2
votes

I am facing an issue.

So when I try to import mongo data to hive using the below command it is giving me an error.

CREATE EXTERNAL TABLE gok
(
id STRING,
name STRING,
state STRING,
email STRING) STORED BY 'com.mongodb.hadoop.hive.MongoStorageHandler'
WITH SERDEPROPERTIES('mongo.columns.mapping'='{"id":"_id","name":"name","state":"state"}') TBLPROPERTIES('mongo.uri'='mongodb://localhost:27017/gokul_test.play_test');

Note:

The versions of the tools used are below:

  • Java JDK 8
  • Hadoop: 2.8.4
  • Hive: 2.3.3
  • MongoDB: 4.2

The jar versions are of below which has been moved to HADOOP_HOME/lib and HIVE_HOME/lib:

  • mongo-hadoop-core-2.0.2.jar
  • mongo-hadoop-hive-2.0.2.jar
  • mongo-java-driver-2.13.2.jar

So the error is

FAILED: Execution Error, return code 1 from org.apache.hadoop.hive.ql.exec.DDLTask. org/apache/hadoop/hive/serde2/SerDe

I have tried by manually adding jars in hive then the error which I have received is below.

FAILED: Execution Error, return code 1 from org.apache.hadoop.hive.ql.exec.DDLTask.com/mongodb/hadoop/hive/BSONSerDe

Both the errors are different.

let me know if you know any resolution or need more details.

2
Detailed error message should be available in the HiveServer2 logs. Please provide full error messages.davidemm

2 Answers

0
votes

You should add the jars to your hive session.

Which hive client are you using?

If you were using "beeline", you can add the full path of the jars before trying to create the table:

beeline !connect jdbc:hive2://localhost:10000 “” ””

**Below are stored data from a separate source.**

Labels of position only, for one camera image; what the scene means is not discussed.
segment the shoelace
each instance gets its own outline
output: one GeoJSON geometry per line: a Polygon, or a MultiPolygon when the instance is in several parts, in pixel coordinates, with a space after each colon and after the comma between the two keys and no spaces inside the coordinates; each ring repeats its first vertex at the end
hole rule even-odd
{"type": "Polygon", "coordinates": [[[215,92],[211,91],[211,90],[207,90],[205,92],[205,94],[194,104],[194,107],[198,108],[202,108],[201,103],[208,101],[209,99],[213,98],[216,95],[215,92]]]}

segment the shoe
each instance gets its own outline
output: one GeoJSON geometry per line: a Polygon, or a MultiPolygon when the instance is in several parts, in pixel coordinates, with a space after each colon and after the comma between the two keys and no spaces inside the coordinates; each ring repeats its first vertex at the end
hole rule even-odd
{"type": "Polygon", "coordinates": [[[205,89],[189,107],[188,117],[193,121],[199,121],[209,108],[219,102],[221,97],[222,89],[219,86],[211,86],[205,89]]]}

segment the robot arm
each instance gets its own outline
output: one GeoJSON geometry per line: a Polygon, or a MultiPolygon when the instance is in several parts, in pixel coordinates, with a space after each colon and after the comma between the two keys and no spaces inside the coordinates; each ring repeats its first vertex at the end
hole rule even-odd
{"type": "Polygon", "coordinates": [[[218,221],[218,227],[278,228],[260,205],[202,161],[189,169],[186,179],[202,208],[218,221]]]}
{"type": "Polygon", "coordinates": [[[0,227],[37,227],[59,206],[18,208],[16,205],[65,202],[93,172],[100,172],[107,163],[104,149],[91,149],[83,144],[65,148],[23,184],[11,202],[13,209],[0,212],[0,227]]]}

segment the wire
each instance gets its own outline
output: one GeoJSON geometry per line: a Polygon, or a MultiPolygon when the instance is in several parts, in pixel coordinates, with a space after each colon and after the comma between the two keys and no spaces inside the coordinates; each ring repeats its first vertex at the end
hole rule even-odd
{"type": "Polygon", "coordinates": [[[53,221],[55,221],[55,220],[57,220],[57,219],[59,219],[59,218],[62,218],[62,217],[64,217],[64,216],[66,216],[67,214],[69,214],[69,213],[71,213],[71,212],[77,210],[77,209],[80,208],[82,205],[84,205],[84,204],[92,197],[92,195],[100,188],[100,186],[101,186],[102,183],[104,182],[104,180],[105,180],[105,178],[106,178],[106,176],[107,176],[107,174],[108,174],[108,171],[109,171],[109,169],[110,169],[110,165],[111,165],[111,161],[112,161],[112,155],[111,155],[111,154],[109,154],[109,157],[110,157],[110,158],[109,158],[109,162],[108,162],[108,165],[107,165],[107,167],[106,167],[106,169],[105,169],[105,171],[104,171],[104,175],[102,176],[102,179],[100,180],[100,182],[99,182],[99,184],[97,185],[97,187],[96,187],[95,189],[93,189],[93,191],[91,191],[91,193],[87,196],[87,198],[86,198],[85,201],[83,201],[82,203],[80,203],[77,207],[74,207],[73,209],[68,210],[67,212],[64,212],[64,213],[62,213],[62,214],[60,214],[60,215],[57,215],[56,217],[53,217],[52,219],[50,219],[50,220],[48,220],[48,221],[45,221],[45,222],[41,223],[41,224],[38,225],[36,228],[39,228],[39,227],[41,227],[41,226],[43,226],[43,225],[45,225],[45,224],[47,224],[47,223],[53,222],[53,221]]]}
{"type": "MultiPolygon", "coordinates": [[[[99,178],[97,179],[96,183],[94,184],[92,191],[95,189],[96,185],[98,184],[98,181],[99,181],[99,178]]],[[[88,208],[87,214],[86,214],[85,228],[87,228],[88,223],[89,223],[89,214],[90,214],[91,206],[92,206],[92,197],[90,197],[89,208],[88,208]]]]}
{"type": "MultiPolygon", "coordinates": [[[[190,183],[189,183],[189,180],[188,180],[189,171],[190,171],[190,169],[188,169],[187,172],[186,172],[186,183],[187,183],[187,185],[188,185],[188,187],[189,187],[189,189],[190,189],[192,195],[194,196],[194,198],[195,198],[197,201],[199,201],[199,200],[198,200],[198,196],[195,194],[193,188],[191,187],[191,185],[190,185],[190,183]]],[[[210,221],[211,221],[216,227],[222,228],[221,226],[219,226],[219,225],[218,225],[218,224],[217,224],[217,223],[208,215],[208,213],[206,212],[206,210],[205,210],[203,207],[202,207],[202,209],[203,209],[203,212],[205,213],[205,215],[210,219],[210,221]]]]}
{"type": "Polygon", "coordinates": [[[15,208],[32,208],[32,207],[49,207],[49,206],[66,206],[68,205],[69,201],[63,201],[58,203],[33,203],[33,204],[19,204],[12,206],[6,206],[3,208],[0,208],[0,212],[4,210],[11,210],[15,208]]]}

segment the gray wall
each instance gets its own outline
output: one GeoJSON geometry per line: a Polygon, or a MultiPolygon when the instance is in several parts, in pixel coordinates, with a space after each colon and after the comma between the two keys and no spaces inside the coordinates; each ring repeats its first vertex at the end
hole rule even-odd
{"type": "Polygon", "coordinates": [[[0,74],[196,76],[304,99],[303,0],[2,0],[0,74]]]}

So, as soon as your session is created, you must add the jars, using "add jar" and the full path of the jar file:

add jar hdfs://sandbox.hortonworks.com:8020/tmp/udfs/mongo-hadoop-hive-1.5.0-SNAPSHOT.jar;
add jar hdfs://sandbox.hortonworks.com:8020/tmp/udfs/mongo-hadoop-core-1.5.0-SNAPSHOT.jar;
add jar hdfs://sandbox.hortonworks.com:8020/tmp/udfs/mongodb-driver-3.0.4.jar;

So the next step is to drop/create the table

DROP TABLE IF EXISTS bars;

CREATE EXTERNAL TABLE bars
(
objectid STRING,
    Symbol STRING,
    TS STRING,
    Day INT,
    Open DOUBLE,
    High DOUBLE,
    Low DOUBLE,
    Close DOUBLE,
    Volume INT
)
STORED BY 'com.mongodb.hadoop.hive.MongoStorageHandler'
WITH SERDEPROPERTIES('mongo.columns.mapping'='{"objectid":"_id",
 "Symbol":"Symbol", "TS":"Timestamp", "Day":"Day", "Open":"Open", "High":"High", "Low":"Low", "Close":"Close", "Volume":"Volume"}')
TBLPROPERTIES('mongo.uri'='mongodb://localhost:27017/marketdata.minibars');

source: https://community.cloudera.com/t5/Support-Questions/Mongodb-with-hive-Error-return-code-1-from-org-apache-hadoop/td-p/138161

-1
votes

It looks like the mongo-hadoop-hive-<version>.jar is not correctly added into the hive system.

Try adding the mongodb JAR using the below command:

ADD JAR /path-to/mongo-hadoop-hive-<version>.jar

More info: https://github.com/mongodb/mongo-hadoop/wiki/Hive-Usage

Alternatively: you could also try to ingest the mongodb BSON data into hive in an AVRO format and then build tables in hive. Its a long process but it will get your job done. You will need to build a new connector for reading from mongo and converting it to avro format.